Friedman W A, Grundy B L
J Clin Monit. 1987 Jan;3(1):38-44. doi: 10.1007/BF00770882.
Because short-latency evoked potentials are relatively resistant to anesthetic agents, they can be used to monitor neural pathways during surgical procedures. The use of median nerve somatosensory evoked potentials to localize the central sulcus is an established aid of indisputable value in neurosurgical procedures involving cortical incisions for resection of certain epileptic foci, vascular malformations, or neoplasms near the central area of the brain. Likewise, recording of intraoperative nerve action potentials is currently regarded as indispensable in management of the neuroma-incontinuity after peripheral nerve trauma, as this evoked potential monitoring technique provides the only reliable method of distinguishing between axonotmetic and neurotmetic lesions. Evoked potential monitoring has been of value during many other types of surgical procedures, including cerebral aneurysm clipping, carotid endarterectomy, aortic procedures, microvascular decompression for trigeminal neuralgia and hemifacial spasm, acoustic neuroma resection, and a variety of spinal procedures. A detailed review of the literature is presented on the use of evoked potential monitoring for one of the more common indications: scoliosis surgery. Many orthopedic surgeons use the "wake-up test" only if the somatosensory evoked potentials change during surgery. A detailed review of the few reported cases of "false negative" evoked potentials is presented. The dearth of convincing reports of such phenomena in the face of so many positive experiences should persuade even the skeptical that monitoring of evoked potentials is a highly reliable and helpful intraoperative tool.

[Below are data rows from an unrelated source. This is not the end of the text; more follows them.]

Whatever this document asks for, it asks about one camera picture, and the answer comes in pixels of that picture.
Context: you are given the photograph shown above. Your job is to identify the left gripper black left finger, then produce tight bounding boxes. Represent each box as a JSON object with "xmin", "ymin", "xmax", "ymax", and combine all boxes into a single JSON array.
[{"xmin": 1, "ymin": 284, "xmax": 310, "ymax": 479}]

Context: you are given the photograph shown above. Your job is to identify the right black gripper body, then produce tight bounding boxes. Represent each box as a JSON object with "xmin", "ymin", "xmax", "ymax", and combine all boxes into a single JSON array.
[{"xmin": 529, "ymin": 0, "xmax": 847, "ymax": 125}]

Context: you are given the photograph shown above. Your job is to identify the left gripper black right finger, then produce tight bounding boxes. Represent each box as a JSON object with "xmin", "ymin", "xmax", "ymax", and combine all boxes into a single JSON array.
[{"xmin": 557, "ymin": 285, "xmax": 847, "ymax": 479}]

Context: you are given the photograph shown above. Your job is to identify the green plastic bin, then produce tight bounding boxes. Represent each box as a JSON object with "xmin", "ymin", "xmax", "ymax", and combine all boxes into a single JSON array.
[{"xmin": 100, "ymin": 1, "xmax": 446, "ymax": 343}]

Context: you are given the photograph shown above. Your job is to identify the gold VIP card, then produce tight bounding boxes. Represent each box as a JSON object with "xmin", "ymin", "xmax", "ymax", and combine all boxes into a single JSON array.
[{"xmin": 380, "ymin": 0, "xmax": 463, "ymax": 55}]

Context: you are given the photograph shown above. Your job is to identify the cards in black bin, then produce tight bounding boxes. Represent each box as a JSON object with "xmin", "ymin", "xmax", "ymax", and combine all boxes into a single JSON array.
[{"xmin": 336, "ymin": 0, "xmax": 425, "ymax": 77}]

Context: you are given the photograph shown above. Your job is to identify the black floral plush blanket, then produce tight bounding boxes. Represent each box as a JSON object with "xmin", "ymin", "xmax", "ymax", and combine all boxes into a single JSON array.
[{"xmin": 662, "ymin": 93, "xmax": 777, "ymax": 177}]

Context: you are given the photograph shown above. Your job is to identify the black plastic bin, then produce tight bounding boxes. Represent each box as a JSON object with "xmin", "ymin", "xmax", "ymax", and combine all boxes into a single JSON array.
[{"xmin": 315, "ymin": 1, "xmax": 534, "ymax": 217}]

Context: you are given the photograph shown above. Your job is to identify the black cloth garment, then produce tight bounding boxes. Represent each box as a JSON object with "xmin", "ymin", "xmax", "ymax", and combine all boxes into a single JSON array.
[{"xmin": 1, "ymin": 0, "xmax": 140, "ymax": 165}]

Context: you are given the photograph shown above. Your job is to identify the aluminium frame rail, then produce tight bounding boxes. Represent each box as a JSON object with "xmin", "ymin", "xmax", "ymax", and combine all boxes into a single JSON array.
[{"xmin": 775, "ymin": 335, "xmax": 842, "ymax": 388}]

由于短潜伏期诱发电位对麻醉剂相对不敏感,因此可用于在手术过程中监测神经通路。在涉及切除某些癫痫病灶、血管畸形或大脑中央区域附近肿瘤的皮质切开术的神经外科手术中,使用正中神经体感诱发电位来定位中央沟是一种具有无可争议价值的既定辅助手段。同样,术中记录神经动作电位目前被认为是处理周围神经损伤后连续性神经瘤不可或缺的方法,因为这种诱发电位监测技术是区分轴突断裂和神经断裂损伤的唯一可靠方法。诱发电位监测在许多其他类型的手术过程中也具有价值,包括脑动脉瘤夹闭术、颈动脉内膜切除术、主动脉手术、三叉神经痛和半面痉挛的微血管减压术、听神经瘤切除术以及各种脊柱手术。本文对诱发电位监测在较常见的适应症之一:脊柱侧弯手术中的应用进行了详细的文献综述。许多骨科医生仅在手术过程中体感诱发电位发生变化时才使用“唤醒试验”。本文对少数报道的“假阴性”诱发电位病例进行了详细综述。面对如此多的积极经验,关于此类现象的令人信服的报告却很少,这甚至应该能说服持怀疑态度的人相信,诱发电位监测是一种高度可靠且有用的术中工具。